Protease-activated receptors (PARs) are a novel family of G-protein coupled receptors (GPCRs) whose activation requires the cleavage of the N-terminus by a serine protease. However, recent evidence reveals that alternative routes of activation also occur, that PARs signal via multiple pathways and that pathway activation is activator- dependent. Given our increased understanding of PAR function both under physiological and pathophysiological conditions, one aspect that has remained constant is the link between PAR2 and inflammation. PAR2 is expressed in immune cells of both the innate and adaptive immune system and has been shown to play a role in several peripheral inflammatory conditions.
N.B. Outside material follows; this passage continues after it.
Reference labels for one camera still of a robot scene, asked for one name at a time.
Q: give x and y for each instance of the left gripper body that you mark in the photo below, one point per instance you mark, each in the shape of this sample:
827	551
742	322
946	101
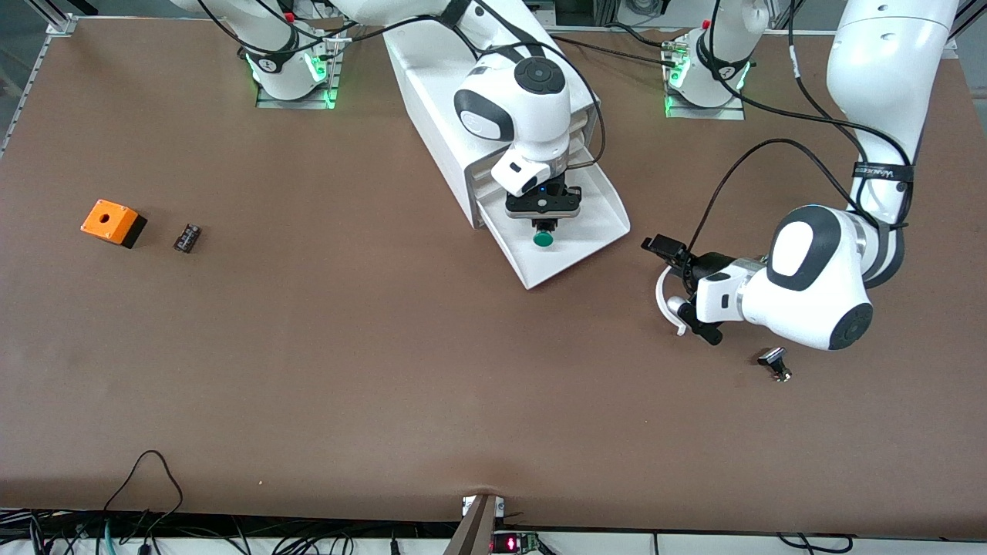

PAR2 is similarly expressed on astrocytes and microglia within the CNS and its activation is either protective or detrimental to CNS function depending on the conditions or disease state investigated. With a clear similarity between the function of PAR2 on both immune cells and CNS glial cells, here we have reviewed their roles in both these systems. We suggest that the recent development of novel PAR2 modulators, including those that show biased signalling, will further increase our understanding of PAR2 function and the development of potential therapeutics for CNS disorders in which inflammation is proposed to play a role.